## Dataset
────────────────────

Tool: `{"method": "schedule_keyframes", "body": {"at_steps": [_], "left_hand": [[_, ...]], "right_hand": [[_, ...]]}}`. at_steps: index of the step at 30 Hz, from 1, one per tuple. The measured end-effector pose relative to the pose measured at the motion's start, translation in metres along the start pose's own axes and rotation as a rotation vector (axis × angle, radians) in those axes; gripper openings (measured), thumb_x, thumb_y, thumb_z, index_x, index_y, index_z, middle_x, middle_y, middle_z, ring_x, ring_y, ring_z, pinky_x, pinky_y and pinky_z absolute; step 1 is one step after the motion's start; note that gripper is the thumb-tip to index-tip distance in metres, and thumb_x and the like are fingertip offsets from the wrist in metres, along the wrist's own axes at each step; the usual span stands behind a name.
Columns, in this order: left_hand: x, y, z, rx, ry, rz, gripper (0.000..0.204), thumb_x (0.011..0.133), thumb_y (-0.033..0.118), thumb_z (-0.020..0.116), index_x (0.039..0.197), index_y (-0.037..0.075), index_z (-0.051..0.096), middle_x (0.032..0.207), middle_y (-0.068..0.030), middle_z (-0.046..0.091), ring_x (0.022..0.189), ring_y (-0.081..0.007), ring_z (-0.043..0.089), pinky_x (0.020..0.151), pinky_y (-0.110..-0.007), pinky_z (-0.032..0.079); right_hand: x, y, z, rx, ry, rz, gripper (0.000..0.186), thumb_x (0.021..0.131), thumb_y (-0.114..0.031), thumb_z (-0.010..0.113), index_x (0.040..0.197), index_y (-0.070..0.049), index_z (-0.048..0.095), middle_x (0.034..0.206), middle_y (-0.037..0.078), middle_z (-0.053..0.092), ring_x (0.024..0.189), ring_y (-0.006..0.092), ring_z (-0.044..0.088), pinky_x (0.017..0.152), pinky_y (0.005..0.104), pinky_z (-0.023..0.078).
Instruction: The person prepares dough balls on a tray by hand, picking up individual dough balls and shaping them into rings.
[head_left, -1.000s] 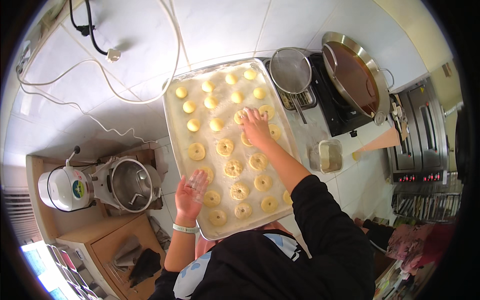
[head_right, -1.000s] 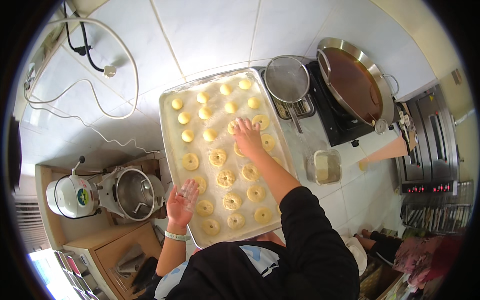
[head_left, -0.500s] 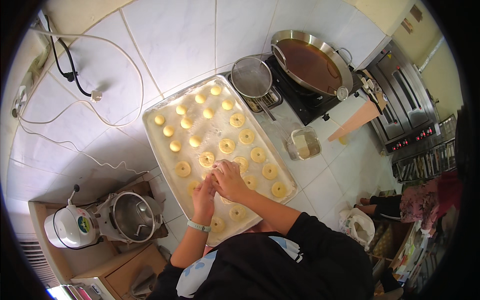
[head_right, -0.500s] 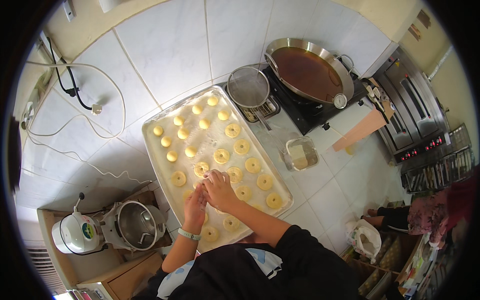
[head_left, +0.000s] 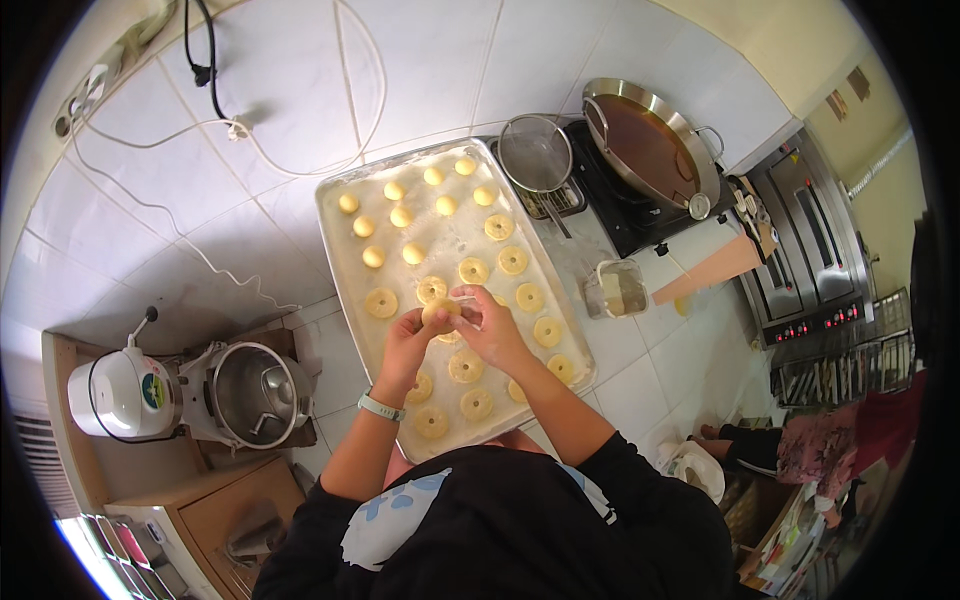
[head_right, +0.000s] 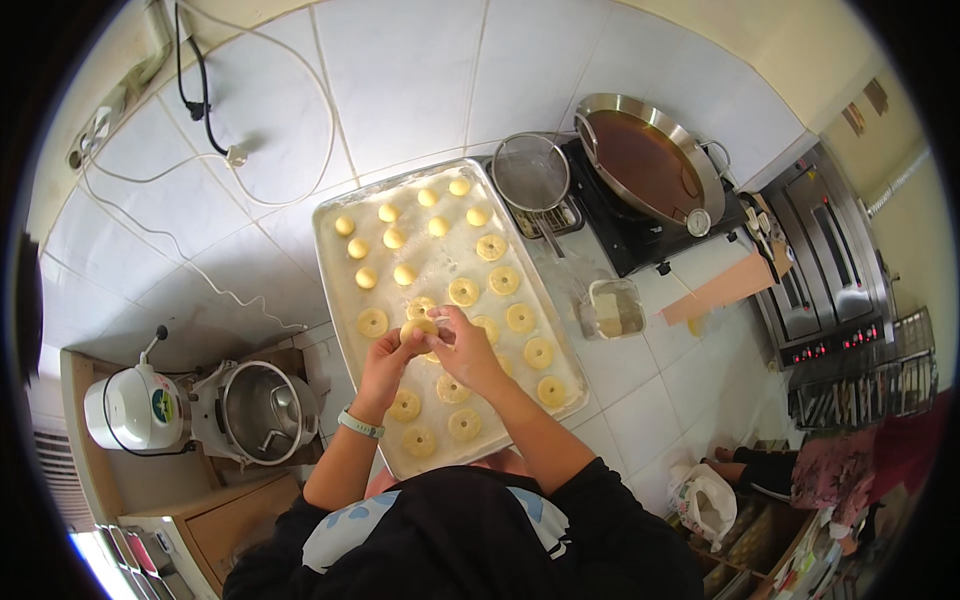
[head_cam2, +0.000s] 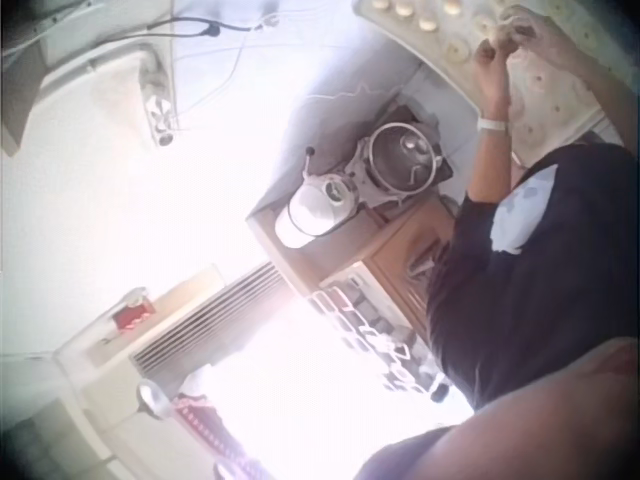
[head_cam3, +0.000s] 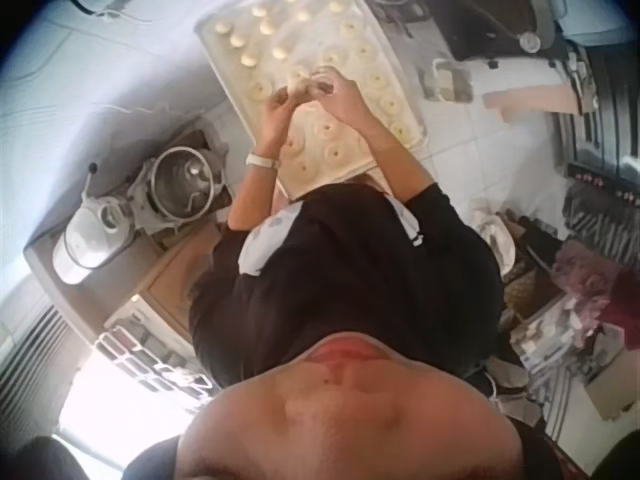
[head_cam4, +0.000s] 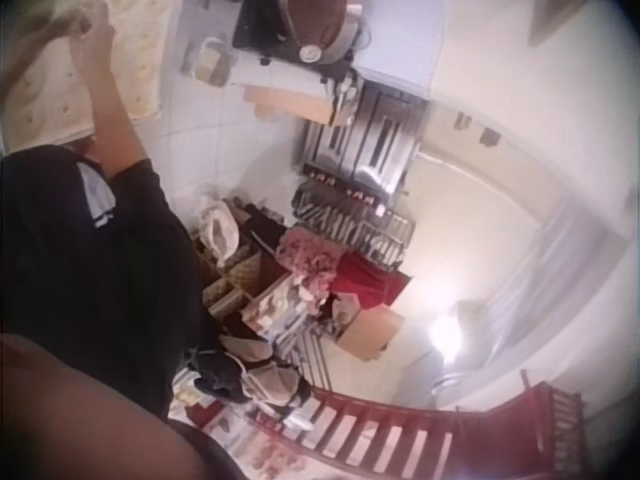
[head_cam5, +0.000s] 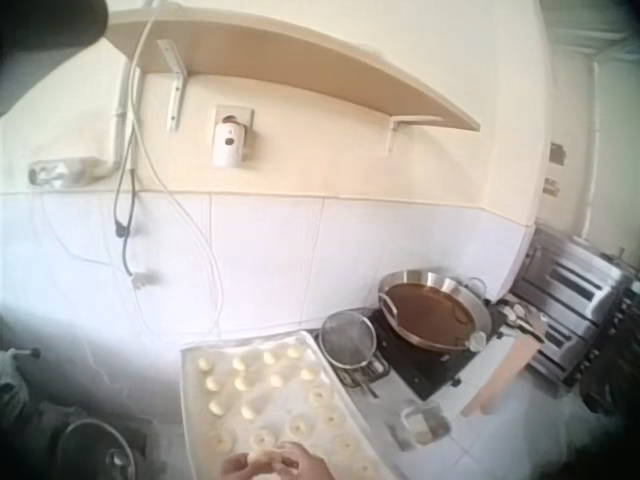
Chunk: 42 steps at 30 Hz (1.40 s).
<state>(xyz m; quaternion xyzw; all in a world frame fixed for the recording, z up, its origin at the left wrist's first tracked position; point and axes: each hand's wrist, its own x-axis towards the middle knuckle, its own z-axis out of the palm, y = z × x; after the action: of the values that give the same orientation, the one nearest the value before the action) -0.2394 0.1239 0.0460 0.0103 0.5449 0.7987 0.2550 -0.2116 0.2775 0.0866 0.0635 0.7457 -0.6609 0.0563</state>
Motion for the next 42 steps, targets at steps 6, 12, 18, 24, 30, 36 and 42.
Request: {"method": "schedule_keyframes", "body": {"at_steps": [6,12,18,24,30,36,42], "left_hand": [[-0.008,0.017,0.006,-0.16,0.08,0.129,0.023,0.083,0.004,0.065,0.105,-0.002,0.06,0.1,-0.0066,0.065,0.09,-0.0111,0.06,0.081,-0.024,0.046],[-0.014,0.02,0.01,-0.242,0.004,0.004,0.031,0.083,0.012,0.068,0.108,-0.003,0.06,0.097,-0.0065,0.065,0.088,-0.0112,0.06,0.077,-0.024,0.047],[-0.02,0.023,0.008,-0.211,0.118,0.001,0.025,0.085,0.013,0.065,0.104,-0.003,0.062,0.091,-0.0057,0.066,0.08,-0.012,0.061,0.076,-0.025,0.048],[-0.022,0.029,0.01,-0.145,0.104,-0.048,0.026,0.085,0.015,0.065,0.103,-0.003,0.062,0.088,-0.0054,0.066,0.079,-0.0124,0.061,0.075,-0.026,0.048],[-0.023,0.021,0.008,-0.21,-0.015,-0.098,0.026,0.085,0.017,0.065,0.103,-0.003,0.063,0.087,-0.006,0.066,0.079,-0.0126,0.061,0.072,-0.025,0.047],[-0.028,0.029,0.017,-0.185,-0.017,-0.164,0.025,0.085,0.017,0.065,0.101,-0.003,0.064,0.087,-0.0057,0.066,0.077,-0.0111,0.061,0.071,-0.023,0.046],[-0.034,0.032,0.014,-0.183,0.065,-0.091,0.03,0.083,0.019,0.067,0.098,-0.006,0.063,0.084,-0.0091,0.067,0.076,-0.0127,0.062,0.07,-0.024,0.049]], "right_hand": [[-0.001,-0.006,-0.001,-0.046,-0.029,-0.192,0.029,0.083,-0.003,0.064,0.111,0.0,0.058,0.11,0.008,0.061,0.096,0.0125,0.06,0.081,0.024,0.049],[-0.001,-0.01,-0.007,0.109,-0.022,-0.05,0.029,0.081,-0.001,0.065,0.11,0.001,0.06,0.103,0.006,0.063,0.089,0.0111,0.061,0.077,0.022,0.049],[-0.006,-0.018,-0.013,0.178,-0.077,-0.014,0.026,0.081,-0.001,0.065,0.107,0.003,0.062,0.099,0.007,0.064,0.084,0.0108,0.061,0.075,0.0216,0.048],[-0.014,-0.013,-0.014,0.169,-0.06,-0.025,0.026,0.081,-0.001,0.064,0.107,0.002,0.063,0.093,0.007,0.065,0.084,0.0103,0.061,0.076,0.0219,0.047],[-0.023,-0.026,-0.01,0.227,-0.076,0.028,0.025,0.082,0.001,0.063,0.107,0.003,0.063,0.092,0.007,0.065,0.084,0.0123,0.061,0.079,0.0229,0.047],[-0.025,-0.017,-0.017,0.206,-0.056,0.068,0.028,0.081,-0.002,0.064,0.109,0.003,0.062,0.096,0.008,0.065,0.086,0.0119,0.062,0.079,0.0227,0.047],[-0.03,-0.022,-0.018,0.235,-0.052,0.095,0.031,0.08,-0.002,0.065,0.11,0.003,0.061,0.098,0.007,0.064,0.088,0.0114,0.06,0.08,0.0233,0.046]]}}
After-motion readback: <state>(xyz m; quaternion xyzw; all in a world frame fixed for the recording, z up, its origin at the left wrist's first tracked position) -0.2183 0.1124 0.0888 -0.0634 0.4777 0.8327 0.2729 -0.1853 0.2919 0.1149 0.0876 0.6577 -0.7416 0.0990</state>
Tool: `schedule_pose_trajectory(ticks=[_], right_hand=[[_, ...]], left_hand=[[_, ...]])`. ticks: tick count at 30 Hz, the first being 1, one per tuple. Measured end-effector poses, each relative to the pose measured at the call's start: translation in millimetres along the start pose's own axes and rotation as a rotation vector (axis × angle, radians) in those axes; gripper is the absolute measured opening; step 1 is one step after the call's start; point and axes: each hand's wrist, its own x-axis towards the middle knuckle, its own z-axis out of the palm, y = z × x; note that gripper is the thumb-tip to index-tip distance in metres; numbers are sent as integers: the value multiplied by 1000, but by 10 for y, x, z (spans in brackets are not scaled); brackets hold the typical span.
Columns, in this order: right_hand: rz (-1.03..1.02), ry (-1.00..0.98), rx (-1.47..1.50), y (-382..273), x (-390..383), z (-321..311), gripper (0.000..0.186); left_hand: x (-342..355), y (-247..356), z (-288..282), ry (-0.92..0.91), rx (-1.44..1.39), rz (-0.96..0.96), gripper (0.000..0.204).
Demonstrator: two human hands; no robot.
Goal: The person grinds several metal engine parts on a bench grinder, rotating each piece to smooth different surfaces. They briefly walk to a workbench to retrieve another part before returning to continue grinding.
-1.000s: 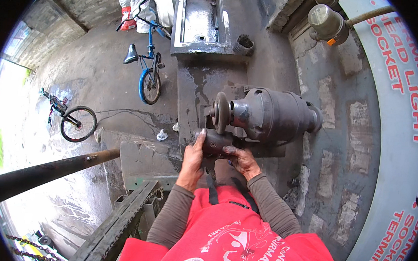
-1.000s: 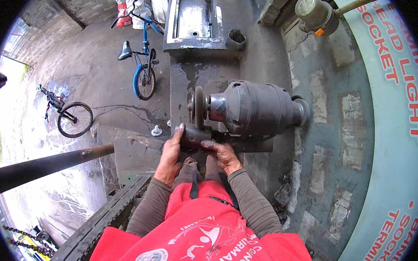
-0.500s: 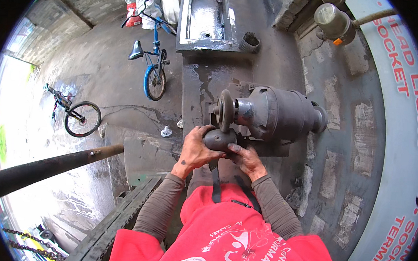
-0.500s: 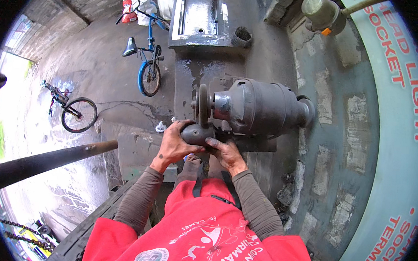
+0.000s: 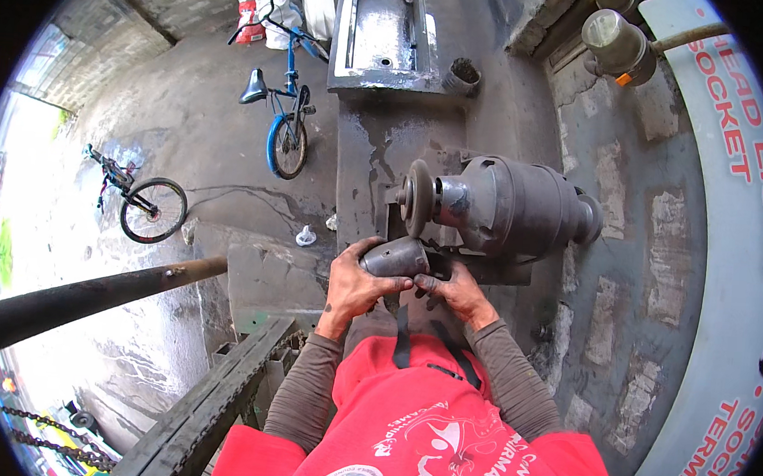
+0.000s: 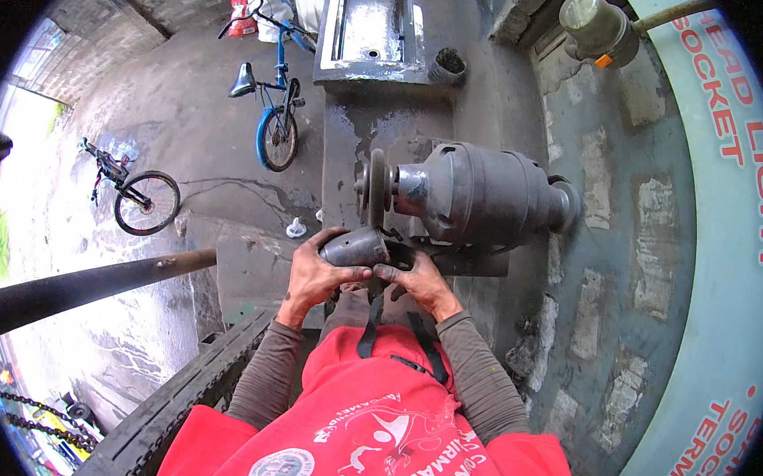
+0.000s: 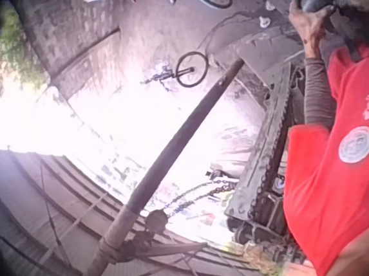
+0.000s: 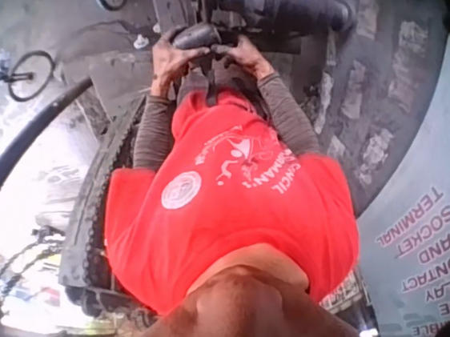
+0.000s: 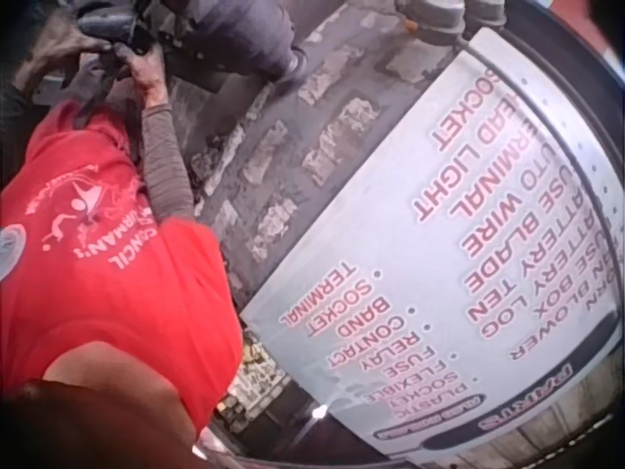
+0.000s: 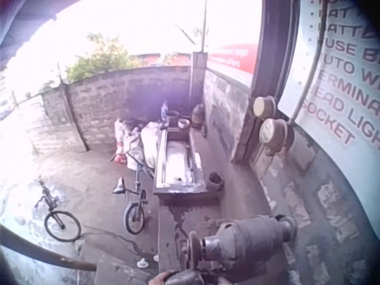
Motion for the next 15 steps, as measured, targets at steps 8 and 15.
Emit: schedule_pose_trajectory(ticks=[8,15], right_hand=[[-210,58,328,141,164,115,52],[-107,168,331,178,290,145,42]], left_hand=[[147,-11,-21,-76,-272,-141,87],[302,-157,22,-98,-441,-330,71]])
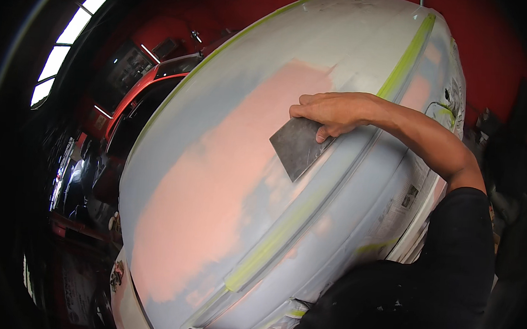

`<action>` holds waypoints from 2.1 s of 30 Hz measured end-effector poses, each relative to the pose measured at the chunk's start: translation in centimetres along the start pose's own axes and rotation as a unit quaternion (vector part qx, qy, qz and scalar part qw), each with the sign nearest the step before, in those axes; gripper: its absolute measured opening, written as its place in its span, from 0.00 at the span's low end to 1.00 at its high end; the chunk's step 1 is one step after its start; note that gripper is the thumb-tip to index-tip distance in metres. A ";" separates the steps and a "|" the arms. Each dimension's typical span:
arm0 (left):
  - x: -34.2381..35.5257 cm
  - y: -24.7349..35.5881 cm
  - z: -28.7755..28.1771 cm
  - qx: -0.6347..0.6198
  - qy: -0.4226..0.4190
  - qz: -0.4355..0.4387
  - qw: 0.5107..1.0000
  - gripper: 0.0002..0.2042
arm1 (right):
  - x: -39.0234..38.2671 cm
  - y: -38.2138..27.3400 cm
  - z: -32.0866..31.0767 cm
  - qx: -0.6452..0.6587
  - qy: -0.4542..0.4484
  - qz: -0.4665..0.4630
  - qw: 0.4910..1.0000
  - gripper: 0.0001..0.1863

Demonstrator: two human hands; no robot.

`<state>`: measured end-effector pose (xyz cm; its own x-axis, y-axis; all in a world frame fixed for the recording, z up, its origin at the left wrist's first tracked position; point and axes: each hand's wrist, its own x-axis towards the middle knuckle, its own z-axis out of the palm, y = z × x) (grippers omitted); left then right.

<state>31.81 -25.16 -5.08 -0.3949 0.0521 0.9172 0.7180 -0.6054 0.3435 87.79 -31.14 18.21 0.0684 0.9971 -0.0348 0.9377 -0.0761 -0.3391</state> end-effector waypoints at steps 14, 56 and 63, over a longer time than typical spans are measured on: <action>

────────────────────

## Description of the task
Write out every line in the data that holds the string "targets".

## Solution to this exercise
Motion for the next 42 steps, targets at steps 6, 12, 18, 24, 30, 36 and 42.
Motion for the next 15 steps, as measured, targets at steps 8 and 15.

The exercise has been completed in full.